For he had tasted the supreme happiness of the animal, the
nearness of Man. The animal that has once had Man for his
companion or for his prey is never afterwards contented with other
company or fare. Curiosity had taken its place among his appetites;
the necessity of watching Man’s inscrutable ways, the pleasure of
using his implements and reproducing his effects.
III
In the dead of night the Colonel descended into the midst of the
village, in boots and torn trousers, and drew water on the long beam-
lever from the well and poured it into the tank, talking gently to
himself while he did it; and the villagers, awakened by the creaking
and rattling, crept to crannies and looked on and trembled.
And in the morning they gathered in the village square and
speculated. Who is he? The women were afraid to go into the forest;
the ripe crops dropped the seed from their ears in the clearings.
Night after night he was there, and graciously tasted of their offerings
of fruit and cakes. No one slept by night but the children, and the
priest who dreamed true dreams. The priest was their hope, for
through him alone could the Soochings learn from the gods what
must be believed and done.

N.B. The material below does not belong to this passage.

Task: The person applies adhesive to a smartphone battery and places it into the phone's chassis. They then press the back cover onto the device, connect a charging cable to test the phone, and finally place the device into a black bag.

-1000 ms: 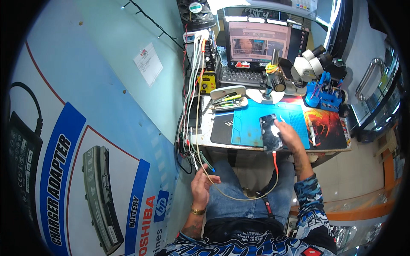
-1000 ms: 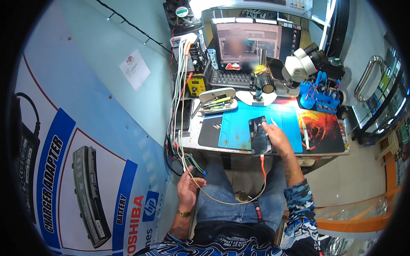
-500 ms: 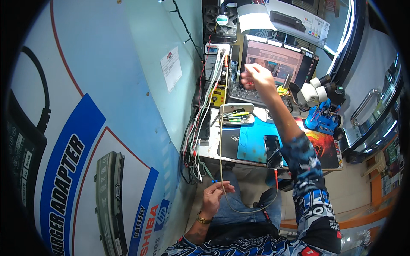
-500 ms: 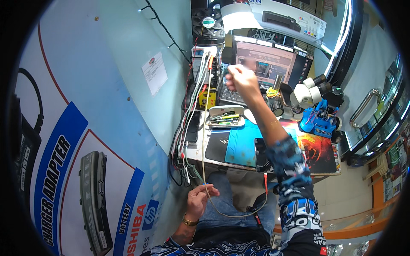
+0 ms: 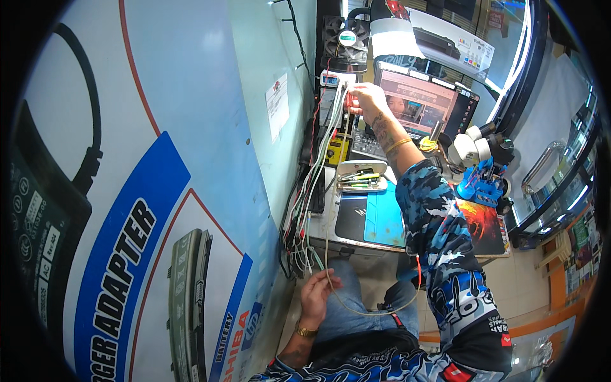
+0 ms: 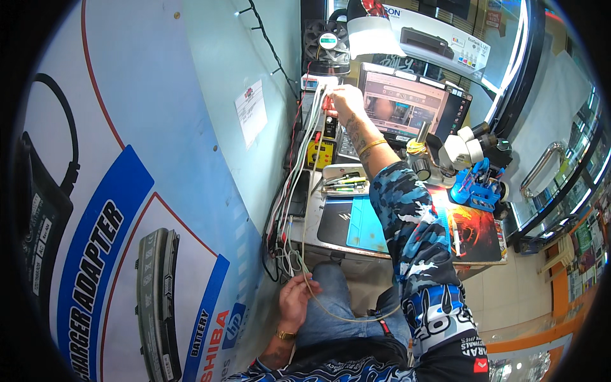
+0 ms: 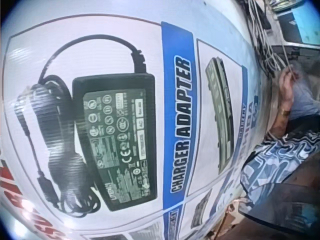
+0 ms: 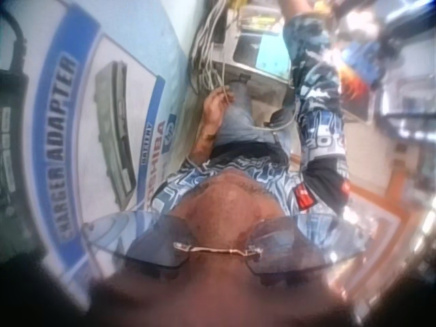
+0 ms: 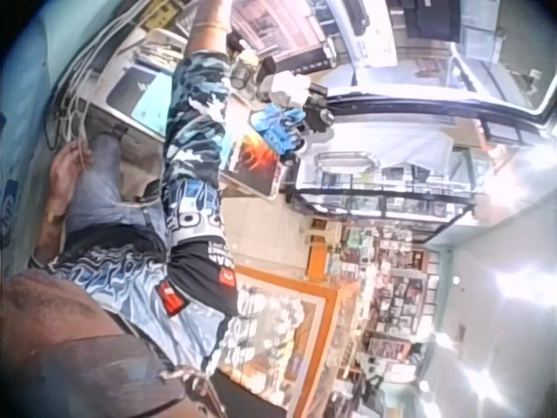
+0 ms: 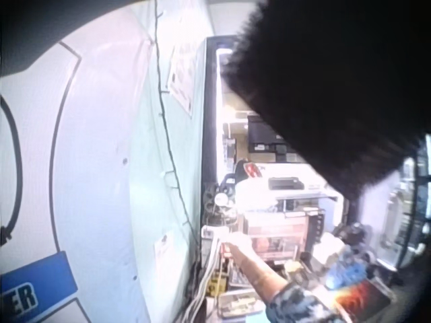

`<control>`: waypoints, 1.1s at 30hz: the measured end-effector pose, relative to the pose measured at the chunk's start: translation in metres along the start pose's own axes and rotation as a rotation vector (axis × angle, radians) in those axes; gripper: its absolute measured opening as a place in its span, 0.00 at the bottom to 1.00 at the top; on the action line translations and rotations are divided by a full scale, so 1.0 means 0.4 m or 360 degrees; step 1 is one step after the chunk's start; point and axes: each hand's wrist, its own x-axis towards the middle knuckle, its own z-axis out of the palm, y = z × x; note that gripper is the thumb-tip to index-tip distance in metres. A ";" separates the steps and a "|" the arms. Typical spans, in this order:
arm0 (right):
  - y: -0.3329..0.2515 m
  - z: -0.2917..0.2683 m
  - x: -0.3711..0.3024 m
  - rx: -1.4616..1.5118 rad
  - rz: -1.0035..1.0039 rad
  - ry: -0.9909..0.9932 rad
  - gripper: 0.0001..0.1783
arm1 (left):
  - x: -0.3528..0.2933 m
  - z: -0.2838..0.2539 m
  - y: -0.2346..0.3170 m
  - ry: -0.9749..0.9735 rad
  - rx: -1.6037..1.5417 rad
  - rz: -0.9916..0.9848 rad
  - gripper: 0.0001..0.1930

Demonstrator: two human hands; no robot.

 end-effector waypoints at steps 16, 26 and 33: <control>0.027 0.020 0.032 -0.0708 -0.0258 0.0494 0.14 | -0.023 0.000 0.006 -0.0098 0.0057 -0.0136 0.18; 0.034 0.050 0.017 -0.1123 -0.0461 0.0768 0.21 | -0.033 0.012 0.024 -0.0151 0.0039 -0.0137 0.18; 0.027 0.049 0.008 -0.1154 -0.0517 0.0818 0.20 | -0.038 0.005 0.020 -0.0173 0.0018 -0.0119 0.19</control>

And day after day the perplexity grew,
for the priest was old and forgot his dreams; and though he sat till
sunset with the doctors of the law about him, he could not recall
them.
But, one day, when they had sat for many hours in silence, watching
the True Dreamer with his head bowed between his knees, trying to
remember, a young priest spoke:
‘I myself have had a dream.’
‘Of what use are your dreams?’ said the old man, looking quickly up.
‘I dreamed that I saw the True Dreamer sleeping; and over him stood
the vision of a dead man, with the burial cords hanging loose about
him, and a peeled rod in his hand as of a messenger.’
A murmur ran round the squatting circle.
‘It is true,’ said the old man ‘I have seen this vision three times.’